▶ [To do]: Each line of the listing that contains "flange" should be found and copied.

▶ [Input for this task]:

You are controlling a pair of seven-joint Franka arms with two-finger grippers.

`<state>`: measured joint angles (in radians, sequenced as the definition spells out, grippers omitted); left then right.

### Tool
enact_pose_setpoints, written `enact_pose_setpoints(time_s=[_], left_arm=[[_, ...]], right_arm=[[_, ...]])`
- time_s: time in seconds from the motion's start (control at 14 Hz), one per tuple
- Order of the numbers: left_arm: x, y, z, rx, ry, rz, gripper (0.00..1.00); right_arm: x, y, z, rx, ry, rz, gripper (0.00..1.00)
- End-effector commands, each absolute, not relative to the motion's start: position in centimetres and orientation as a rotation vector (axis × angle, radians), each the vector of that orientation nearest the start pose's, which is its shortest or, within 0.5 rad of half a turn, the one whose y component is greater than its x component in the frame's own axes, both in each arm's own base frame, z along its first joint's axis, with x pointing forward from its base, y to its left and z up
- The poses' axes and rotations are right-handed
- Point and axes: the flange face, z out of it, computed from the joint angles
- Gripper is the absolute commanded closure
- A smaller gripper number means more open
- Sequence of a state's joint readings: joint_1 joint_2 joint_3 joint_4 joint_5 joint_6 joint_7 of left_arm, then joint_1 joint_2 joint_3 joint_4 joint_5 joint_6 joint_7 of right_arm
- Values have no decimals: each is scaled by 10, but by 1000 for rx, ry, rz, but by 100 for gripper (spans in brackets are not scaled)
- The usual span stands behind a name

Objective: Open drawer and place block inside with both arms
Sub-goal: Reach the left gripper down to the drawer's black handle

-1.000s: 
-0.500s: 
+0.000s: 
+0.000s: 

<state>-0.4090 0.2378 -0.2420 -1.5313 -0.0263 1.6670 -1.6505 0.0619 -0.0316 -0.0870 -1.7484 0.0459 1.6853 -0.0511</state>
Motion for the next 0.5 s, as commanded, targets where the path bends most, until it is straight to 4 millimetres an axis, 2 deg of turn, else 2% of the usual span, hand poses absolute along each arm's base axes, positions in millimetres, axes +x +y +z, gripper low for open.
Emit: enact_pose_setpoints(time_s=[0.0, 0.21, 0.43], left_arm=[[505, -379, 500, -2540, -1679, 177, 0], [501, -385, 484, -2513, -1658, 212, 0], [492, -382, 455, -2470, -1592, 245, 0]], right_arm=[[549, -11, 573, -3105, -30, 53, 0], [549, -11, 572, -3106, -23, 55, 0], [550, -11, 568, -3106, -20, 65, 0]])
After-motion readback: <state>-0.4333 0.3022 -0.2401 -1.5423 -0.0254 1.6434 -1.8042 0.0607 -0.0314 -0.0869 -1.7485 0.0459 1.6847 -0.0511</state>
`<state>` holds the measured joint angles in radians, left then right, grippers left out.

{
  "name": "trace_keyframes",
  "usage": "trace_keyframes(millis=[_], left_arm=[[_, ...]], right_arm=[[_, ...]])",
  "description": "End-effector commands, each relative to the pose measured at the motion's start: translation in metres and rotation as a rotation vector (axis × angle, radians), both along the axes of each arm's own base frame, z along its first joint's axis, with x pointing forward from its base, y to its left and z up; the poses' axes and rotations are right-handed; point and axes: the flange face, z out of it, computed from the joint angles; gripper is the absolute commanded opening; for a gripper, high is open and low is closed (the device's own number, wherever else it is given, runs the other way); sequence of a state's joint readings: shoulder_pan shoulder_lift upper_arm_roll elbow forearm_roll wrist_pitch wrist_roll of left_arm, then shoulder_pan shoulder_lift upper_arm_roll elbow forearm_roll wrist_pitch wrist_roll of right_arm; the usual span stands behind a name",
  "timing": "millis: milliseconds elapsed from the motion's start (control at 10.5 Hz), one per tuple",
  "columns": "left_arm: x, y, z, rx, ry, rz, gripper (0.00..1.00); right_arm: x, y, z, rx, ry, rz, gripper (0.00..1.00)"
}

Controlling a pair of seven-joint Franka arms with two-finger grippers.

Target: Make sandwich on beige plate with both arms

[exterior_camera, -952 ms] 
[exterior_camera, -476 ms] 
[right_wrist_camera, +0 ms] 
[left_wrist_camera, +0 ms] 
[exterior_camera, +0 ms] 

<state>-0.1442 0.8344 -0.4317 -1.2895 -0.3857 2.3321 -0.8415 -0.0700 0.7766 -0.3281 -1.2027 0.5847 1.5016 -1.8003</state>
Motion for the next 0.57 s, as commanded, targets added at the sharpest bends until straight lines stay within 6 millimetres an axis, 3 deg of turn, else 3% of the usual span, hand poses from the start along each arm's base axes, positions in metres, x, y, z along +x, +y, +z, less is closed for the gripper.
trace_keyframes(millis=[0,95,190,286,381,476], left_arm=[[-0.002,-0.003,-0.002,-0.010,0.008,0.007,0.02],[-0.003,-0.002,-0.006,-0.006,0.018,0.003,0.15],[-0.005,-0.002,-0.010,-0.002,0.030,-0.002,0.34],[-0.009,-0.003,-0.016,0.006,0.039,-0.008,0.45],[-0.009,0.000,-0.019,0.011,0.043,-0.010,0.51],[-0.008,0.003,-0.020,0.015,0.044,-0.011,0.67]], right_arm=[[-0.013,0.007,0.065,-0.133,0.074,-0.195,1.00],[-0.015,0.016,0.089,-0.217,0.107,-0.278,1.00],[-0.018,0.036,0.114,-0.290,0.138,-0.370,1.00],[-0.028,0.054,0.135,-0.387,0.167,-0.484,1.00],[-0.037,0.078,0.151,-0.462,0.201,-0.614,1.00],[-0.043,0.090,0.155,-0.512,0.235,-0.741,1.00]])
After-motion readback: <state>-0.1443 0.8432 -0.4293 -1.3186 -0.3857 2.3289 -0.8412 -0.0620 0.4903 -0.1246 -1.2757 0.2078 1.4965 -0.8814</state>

▶ [Completed exercise]:
- Point and axes: the flange face, z out of it, computed from the joint angles
  "description": "End-effector commands, each relative to the pose measured at the motion's start: translation in metres and rotation as a rotation vector (axis × angle, radians), both along the axes of each arm's own base frame, z along its first joint's axis, with x pointing forward from its base, y to its left and z up; the poses' axes and rotations are right-handed; point and axes: the flange face, z out of it, computed from the joint angles; gripper is the absolute commanded opening; for a gripper, high is open and low is closed (the device's own number, wherever else it is given, runs the other way); sequence of a state's joint readings: shoulder_pan shoulder_lift upper_arm_roll elbow forearm_roll wrist_pitch wrist_roll of left_arm, then shoulder_pan shoulder_lift upper_arm_roll elbow forearm_roll wrist_pitch wrist_roll of right_arm; the usual span stands behind a name",

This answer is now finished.